[[ Data open ]]
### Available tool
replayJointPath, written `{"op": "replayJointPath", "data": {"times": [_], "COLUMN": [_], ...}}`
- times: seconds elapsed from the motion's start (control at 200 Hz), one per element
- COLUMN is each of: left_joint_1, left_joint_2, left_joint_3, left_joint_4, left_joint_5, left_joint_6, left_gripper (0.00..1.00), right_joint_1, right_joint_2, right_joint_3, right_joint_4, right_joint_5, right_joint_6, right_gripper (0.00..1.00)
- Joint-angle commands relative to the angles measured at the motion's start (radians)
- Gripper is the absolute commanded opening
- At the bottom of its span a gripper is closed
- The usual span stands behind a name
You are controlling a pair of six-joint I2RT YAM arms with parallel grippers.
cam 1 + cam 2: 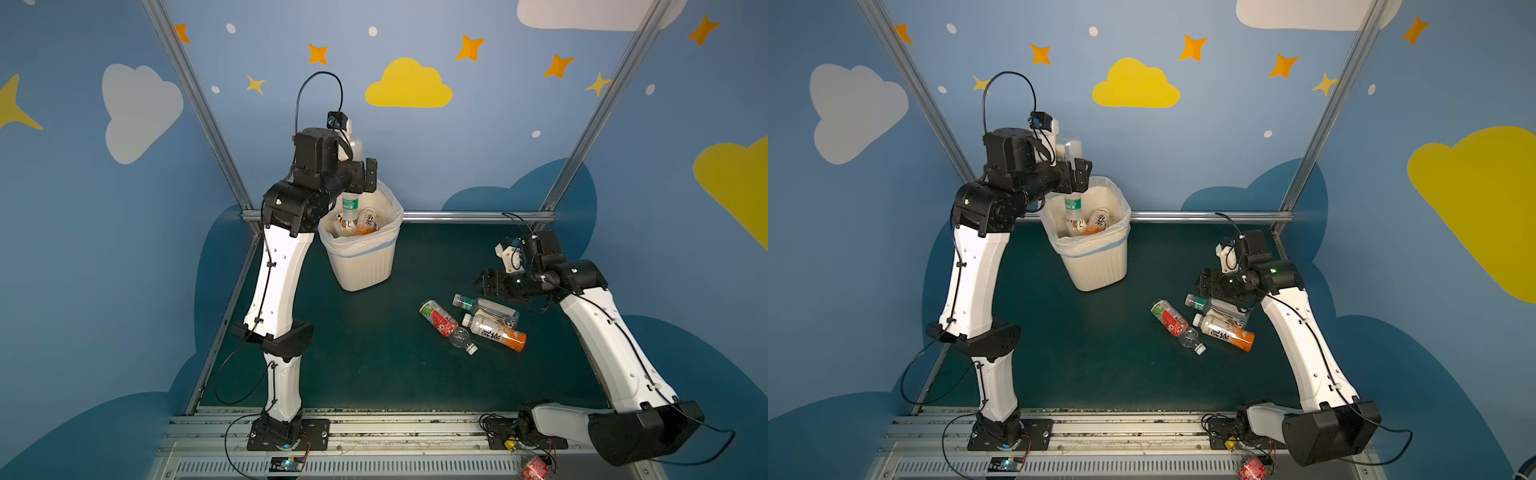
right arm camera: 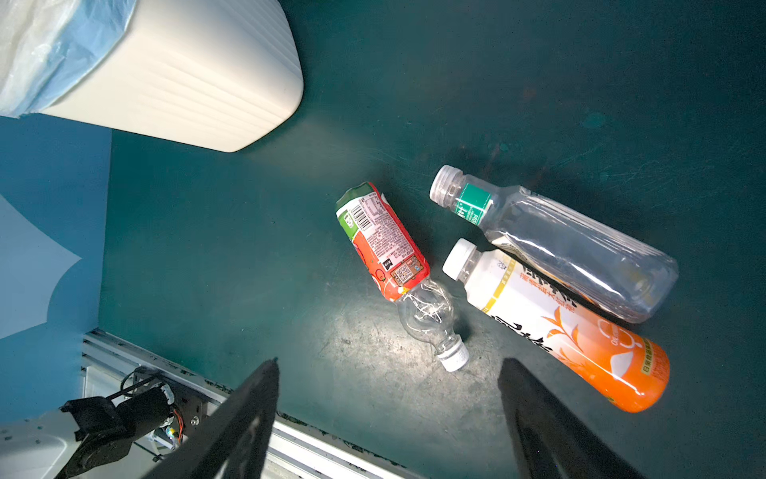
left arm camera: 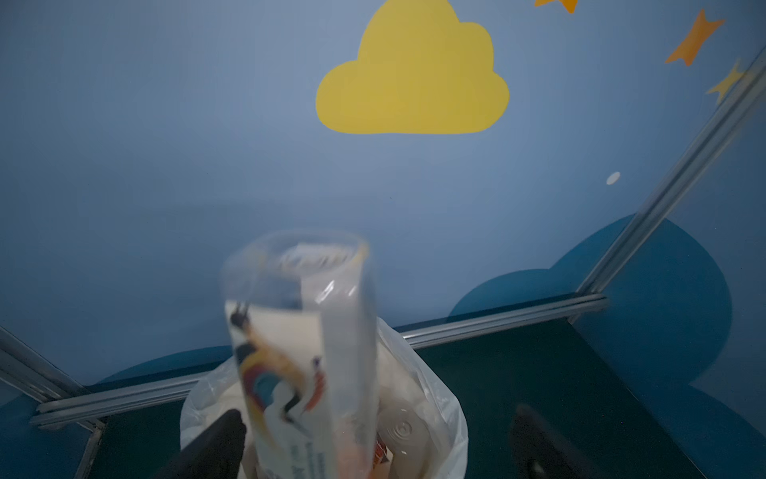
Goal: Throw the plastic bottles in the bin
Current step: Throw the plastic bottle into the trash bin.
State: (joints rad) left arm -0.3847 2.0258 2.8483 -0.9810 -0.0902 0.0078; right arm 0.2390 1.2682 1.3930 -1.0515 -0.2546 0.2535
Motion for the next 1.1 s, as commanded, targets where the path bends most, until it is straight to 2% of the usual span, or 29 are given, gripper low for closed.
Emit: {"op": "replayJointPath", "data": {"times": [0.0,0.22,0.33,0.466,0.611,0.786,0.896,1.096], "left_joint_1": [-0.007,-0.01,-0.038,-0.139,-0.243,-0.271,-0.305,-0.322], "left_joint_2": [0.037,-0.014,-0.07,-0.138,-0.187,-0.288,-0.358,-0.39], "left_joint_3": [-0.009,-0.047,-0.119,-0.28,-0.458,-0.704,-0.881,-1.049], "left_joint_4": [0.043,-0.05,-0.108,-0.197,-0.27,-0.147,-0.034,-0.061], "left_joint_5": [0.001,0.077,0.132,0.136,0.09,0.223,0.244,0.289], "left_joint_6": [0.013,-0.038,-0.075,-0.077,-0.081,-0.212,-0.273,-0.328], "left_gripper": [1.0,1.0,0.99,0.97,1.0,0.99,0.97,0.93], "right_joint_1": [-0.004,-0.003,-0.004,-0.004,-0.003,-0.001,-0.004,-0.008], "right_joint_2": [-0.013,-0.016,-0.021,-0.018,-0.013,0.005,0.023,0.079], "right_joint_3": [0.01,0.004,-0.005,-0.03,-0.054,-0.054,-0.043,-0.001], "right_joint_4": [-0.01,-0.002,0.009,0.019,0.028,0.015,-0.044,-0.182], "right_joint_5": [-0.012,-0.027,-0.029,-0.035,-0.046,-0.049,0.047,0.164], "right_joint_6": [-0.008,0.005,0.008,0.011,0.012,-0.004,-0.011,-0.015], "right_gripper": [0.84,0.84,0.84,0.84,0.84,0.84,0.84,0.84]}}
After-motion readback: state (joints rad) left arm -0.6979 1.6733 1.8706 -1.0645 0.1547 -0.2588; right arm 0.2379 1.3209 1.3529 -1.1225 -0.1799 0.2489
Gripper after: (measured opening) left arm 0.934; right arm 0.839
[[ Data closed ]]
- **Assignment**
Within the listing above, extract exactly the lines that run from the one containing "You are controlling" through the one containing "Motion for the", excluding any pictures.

- **Response below**
You are controlling a pair of six-joint I2RT YAM arms with parallel grippers.
cam 1 + cam 2: 
right arm camera: 
left arm camera: 
Goal: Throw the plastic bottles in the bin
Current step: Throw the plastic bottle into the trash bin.
State: (joints rad) left arm -0.3847 2.0258 2.8483 -0.9810 -0.0902 0.0078; right arm 0.2390 1.2682 1.3930 -1.0515 -0.2546 0.2535
Motion for the next 1.1 s, as commanded, targets where the path bends most, until it is straight to 2% of the usual span, or 29 are given, gripper low for closed.

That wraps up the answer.